TASK DIRECTIONS:
Which of the lines below holds the string "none"? Copy every line that does.

[GIVEN DATA — start]

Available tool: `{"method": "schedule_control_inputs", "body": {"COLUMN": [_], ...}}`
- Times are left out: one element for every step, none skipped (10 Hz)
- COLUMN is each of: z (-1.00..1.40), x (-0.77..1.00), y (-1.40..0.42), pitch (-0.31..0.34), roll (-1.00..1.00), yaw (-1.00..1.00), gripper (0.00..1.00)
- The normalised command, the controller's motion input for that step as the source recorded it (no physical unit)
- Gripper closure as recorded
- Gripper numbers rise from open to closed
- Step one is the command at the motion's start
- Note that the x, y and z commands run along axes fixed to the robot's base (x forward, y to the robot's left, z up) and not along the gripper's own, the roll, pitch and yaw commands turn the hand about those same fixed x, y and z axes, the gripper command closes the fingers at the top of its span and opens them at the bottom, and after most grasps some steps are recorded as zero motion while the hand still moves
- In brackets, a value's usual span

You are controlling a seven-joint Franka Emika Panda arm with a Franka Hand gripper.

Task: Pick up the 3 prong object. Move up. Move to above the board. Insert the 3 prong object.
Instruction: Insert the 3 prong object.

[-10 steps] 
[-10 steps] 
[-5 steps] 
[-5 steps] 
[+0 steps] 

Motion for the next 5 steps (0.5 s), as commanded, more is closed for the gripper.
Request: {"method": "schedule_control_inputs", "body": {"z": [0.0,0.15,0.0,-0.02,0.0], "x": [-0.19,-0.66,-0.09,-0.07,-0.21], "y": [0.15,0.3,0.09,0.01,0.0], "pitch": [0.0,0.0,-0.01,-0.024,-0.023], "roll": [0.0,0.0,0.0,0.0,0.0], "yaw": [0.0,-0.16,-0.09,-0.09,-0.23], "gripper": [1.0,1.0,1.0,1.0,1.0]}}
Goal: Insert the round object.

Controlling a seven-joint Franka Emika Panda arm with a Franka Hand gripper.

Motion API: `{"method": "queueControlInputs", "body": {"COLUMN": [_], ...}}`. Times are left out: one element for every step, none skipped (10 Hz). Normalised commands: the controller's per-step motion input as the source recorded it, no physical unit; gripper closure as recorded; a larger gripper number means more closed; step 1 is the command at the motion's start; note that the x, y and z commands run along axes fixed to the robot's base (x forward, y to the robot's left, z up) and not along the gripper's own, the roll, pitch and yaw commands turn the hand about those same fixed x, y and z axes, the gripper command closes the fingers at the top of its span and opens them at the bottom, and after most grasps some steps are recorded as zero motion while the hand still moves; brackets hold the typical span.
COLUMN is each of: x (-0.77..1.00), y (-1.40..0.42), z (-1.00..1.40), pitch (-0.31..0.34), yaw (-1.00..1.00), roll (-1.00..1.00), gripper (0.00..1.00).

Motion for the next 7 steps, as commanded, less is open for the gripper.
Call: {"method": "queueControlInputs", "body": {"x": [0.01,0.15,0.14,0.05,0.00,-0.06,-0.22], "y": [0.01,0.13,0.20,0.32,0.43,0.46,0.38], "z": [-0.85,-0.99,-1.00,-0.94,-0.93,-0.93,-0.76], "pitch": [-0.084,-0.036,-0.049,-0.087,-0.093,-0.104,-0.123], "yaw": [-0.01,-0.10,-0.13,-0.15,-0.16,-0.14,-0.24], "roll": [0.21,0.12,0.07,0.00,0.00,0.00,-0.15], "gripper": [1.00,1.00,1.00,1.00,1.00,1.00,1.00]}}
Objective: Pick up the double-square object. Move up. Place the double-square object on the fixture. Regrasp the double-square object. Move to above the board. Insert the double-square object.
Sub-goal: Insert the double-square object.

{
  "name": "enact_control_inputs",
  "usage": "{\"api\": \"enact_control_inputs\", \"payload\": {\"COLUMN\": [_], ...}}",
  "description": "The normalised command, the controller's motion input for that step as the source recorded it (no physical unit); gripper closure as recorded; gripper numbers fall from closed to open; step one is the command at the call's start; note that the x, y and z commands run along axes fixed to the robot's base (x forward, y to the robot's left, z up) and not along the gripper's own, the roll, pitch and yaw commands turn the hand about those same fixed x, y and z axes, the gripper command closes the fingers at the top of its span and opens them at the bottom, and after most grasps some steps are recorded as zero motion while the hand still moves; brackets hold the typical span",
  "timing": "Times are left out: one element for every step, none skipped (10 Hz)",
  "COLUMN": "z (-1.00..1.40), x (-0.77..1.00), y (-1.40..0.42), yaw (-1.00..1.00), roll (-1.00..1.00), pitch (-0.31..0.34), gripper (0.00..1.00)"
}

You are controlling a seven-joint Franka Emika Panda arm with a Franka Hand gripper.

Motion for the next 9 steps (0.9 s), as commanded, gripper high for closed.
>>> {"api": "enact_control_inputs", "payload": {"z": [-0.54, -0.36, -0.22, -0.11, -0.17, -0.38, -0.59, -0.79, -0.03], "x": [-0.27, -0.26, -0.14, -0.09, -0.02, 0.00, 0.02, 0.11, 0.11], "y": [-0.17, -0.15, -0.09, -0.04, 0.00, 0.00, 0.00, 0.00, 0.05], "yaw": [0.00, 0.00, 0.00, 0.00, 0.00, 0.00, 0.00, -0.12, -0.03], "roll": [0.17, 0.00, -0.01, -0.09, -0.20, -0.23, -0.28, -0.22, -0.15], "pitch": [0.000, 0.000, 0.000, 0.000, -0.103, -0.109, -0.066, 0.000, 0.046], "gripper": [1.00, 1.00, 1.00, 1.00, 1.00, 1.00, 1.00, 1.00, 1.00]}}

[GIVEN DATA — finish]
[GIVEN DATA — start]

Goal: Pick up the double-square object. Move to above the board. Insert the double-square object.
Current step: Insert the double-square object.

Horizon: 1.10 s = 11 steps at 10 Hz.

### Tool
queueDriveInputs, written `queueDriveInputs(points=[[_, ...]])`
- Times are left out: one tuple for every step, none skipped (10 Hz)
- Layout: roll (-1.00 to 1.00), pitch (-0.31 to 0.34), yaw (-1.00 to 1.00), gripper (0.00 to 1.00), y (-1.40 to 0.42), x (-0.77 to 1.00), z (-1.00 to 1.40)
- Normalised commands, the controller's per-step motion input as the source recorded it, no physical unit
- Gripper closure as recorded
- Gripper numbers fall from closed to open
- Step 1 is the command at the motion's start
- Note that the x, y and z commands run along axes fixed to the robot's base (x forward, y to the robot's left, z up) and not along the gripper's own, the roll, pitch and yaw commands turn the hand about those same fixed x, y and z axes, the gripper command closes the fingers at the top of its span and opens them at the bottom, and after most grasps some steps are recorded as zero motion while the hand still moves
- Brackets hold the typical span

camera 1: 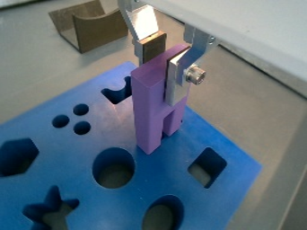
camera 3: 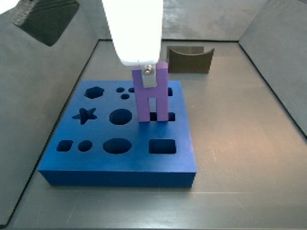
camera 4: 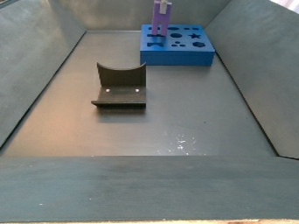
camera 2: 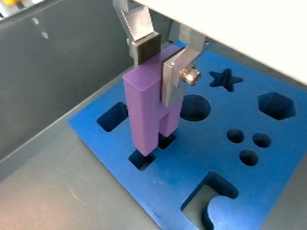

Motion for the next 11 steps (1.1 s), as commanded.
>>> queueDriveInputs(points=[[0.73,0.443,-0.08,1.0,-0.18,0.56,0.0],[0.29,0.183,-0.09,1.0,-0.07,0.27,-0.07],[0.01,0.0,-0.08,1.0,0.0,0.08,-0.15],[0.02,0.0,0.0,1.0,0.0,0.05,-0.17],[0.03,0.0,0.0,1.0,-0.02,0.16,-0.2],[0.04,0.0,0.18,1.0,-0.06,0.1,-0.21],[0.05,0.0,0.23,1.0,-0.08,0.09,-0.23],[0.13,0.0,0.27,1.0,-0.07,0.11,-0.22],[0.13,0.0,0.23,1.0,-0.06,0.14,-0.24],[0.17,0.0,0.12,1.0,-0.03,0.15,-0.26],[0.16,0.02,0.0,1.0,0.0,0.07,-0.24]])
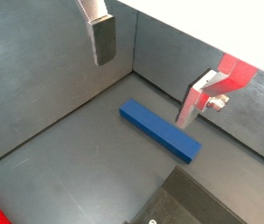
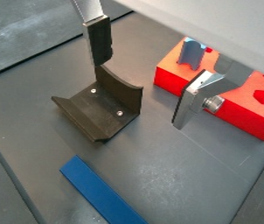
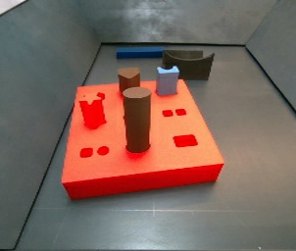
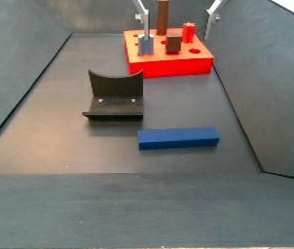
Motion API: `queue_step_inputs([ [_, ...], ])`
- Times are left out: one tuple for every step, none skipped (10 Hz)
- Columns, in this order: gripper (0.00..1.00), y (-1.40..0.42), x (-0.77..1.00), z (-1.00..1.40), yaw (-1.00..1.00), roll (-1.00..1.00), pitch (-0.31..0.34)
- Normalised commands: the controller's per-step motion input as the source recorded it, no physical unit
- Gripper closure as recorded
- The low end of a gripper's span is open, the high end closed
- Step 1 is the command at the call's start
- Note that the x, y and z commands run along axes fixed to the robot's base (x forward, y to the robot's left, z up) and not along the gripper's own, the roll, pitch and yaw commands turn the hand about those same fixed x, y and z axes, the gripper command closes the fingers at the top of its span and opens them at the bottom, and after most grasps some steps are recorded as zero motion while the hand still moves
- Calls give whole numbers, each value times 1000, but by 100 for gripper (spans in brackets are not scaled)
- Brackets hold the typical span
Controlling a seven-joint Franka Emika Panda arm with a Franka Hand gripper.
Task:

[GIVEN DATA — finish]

SOLVED EXERCISE:
- Times are left out: one element for every step, none skipped (10 Hz)
Motion API: `{"method": "queueControlInputs", "body": {"COLUMN": [_], ...}}`. Times are left out: one element for every step, none skipped (10 Hz). Normalised commands: the controller's per-step motion input as the source recorded it, no physical unit; gripper closure as recorded; a larger gripper number means more closed; step 1 is the command at the motion's start; note that the x, y and z commands run along axes fixed to the robot's base (x forward, y to the robot's left, z up) and not along the gripper's own, the roll, pitch and yaw commands turn the hand about those same fixed x, y and z axes, the gripper command closes the fingers at the top of its span and opens them at the bottom, and after most grasps some steps are recorded as zero motion while the hand still moves; brackets hold the typical span.
  "timing": "Times are left out: one element for every step, none skipped (10 Hz)",
- Times are left out: one tuple for every step, none skipped (10 Hz)
- Times are left out: one tuple for every step, none skipped (10 Hz)

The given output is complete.